- _TASK DESCRIPTION_:
Nothing but an exact copy of the data should be given.

- _INPUT DATA_:
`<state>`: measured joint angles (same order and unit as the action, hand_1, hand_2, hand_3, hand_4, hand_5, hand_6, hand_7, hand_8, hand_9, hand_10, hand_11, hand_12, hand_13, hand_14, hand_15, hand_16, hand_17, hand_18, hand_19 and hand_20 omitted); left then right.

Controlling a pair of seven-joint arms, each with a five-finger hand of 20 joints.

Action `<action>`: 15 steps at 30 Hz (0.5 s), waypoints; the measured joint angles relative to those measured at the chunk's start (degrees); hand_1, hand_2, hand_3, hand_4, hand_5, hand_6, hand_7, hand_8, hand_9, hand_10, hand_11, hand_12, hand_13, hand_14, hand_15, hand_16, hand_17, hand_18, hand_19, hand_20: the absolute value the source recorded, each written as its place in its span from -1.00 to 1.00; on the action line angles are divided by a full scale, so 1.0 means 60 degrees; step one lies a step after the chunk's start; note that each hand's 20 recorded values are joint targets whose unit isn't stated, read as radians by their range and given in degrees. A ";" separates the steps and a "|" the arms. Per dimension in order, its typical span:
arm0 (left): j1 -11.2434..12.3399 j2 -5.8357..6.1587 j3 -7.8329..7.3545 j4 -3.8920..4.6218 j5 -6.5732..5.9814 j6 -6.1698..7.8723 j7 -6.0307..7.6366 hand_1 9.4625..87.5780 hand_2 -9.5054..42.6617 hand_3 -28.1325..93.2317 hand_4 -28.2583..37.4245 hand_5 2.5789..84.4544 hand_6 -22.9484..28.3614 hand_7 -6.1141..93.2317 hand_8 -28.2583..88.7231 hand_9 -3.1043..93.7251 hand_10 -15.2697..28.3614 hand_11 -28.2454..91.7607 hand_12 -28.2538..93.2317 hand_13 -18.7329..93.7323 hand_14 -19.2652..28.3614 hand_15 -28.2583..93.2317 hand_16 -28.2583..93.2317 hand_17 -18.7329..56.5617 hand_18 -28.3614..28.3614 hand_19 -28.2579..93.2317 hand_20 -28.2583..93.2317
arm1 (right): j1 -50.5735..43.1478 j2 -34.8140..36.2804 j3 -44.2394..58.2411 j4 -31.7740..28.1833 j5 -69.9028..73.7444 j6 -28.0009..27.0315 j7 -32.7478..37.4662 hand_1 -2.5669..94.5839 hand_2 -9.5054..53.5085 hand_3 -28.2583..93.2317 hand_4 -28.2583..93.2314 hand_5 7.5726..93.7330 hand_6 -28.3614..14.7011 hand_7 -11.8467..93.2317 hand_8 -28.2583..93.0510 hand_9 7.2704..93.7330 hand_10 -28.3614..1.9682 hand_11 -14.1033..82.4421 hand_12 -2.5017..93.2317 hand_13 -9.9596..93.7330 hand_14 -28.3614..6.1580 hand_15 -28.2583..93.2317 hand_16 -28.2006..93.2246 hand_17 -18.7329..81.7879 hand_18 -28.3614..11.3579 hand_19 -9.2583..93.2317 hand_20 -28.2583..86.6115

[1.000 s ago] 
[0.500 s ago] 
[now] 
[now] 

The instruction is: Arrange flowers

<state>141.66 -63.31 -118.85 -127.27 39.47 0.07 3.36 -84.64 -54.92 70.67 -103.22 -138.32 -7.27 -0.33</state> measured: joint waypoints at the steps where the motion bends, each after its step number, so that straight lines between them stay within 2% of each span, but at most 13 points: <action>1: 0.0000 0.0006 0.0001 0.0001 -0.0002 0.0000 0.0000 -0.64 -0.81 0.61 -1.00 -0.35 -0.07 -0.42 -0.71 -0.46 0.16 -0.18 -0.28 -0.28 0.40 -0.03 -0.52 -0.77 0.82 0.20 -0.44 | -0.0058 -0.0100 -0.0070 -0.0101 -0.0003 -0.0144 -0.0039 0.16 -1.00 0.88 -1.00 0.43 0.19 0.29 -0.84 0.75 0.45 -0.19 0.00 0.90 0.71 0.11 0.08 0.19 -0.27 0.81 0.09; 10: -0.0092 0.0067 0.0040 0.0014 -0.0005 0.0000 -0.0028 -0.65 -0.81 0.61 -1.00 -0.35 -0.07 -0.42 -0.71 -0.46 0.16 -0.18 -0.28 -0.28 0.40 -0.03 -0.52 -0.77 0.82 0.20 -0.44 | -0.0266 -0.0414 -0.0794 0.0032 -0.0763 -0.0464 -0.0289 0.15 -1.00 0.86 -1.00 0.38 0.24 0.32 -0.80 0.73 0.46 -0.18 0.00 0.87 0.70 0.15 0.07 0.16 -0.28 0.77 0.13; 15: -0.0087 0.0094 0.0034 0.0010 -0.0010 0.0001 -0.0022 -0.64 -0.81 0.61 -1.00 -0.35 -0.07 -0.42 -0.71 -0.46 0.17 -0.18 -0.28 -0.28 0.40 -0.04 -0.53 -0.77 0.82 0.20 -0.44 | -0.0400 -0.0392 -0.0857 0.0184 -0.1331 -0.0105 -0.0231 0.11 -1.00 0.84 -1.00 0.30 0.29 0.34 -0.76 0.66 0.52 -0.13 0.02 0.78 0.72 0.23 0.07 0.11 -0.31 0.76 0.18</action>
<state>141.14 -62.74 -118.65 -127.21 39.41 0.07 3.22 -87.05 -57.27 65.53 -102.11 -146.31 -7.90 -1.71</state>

- _SOLUTION TO THIS EXERCISE_:
`<state>`: measured joint angles (same order and unit as the action, hand_1, hand_2, hand_3, hand_4, hand_5, hand_6, hand_7, hand_8, hand_9, hand_10, hand_11, hand_12, hand_13, hand_14, hand_15, hand_16, hand_17, hand_18, hand_19 and hand_20 omitted); left then right.

Controlling a pair of seven-joint arms, each with a five-finger hand of 20 joints.

Action `<action>`: 15 steps at 30 Hz (0.5 s), waypoints; the measured joint angles relative to those measured at the chunk's start (degrees); hand_1, hand_2, hand_3, hand_4, hand_5, hand_6, hand_7, hand_8, hand_9, hand_10, hand_11, hand_12, hand_13, hand_14, hand_15, hand_16, hand_17, hand_18, hand_19, hand_20: the absolute value the source recorded, each written as its place in its span from -1.00 to 1.00; on the action line angles are divided by a full scale, so 1.0 means 60 degrees; step one lies a step after the chunk's start; note that each hand's 20 recorded values are joint targets whose unit isn't stated, read as radians by their range and given in degrees. A ";" separates the steps and a "|" the arms. Per dimension in order, its typical span:
arm0 (left): j1 -11.2434..12.3399 j2 -5.8357..6.1587 j3 -7.8329..7.3545 j4 -3.8920..4.6218 j5 -6.5732..5.9814 j6 -6.1698..7.8723 j7 -6.0307..7.6366 hand_1 9.4625..87.5780 hand_2 -9.5054..42.6617 hand_3 -28.1325..93.2317 hand_4 -28.2583..37.4245 hand_5 2.5789..84.4544 hand_6 -22.9484..28.3614 hand_7 -6.1141..93.2317 hand_8 -28.2583..88.7231 hand_9 -3.1043..93.7251 hand_10 -15.2697..28.3614 hand_11 -28.2454..91.7607 hand_12 -28.2538..93.2317 hand_13 -18.7329..93.7323 hand_14 -19.2652..28.3614 hand_15 -28.2583..93.2317 hand_16 -28.2583..93.2317 hand_17 -18.7329..56.5617 hand_18 -28.3614..28.3614 hand_19 -28.2579..93.2317 hand_20 -28.2583..93.2317
arm1 (right): j1 -50.5735..43.1478 j2 -34.8140..36.2804 j3 -44.2394..58.2411 j4 -31.7740..28.1833 j5 -69.9028..73.7444 j6 -28.0009..27.0315 j7 -32.7478..37.4662 hand_1 -2.5669..94.5839 hand_2 -9.5054..53.5085 hand_3 -28.2583..93.2317 hand_4 -28.2583..93.2314 hand_5 7.5726..93.7330 hand_6 -28.3614..14.7011 hand_7 -11.8467..93.2317 hand_8 -28.2583..93.0510 hand_9 7.2704..93.7330 hand_10 -28.3614..1.9682 hand_11 -14.1033..82.4421 hand_12 -2.5017..93.2317 hand_13 -9.9596..93.7330 hand_14 -28.3614..6.1580 hand_15 -28.2583..93.2317 hand_16 -28.2006..93.2246 hand_17 -18.7329..81.7879 hand_18 -28.3614..11.3579 hand_19 -9.2583..93.2317 hand_20 -28.2583..86.6115

[1.000 s ago] 
[0.500 s ago] 
[now] 
[now] 

The instruction is: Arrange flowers

<state>141.66 -63.31 -118.85 -127.27 39.47 0.07 3.36 -84.64 -54.92 70.67 -103.22 -138.32 -7.27 -0.33</state> measured: joint waypoints at the steps where the motion bends, each after its step number, so that straight lines between them stay within 2% of each span, but at most 13 points: <action>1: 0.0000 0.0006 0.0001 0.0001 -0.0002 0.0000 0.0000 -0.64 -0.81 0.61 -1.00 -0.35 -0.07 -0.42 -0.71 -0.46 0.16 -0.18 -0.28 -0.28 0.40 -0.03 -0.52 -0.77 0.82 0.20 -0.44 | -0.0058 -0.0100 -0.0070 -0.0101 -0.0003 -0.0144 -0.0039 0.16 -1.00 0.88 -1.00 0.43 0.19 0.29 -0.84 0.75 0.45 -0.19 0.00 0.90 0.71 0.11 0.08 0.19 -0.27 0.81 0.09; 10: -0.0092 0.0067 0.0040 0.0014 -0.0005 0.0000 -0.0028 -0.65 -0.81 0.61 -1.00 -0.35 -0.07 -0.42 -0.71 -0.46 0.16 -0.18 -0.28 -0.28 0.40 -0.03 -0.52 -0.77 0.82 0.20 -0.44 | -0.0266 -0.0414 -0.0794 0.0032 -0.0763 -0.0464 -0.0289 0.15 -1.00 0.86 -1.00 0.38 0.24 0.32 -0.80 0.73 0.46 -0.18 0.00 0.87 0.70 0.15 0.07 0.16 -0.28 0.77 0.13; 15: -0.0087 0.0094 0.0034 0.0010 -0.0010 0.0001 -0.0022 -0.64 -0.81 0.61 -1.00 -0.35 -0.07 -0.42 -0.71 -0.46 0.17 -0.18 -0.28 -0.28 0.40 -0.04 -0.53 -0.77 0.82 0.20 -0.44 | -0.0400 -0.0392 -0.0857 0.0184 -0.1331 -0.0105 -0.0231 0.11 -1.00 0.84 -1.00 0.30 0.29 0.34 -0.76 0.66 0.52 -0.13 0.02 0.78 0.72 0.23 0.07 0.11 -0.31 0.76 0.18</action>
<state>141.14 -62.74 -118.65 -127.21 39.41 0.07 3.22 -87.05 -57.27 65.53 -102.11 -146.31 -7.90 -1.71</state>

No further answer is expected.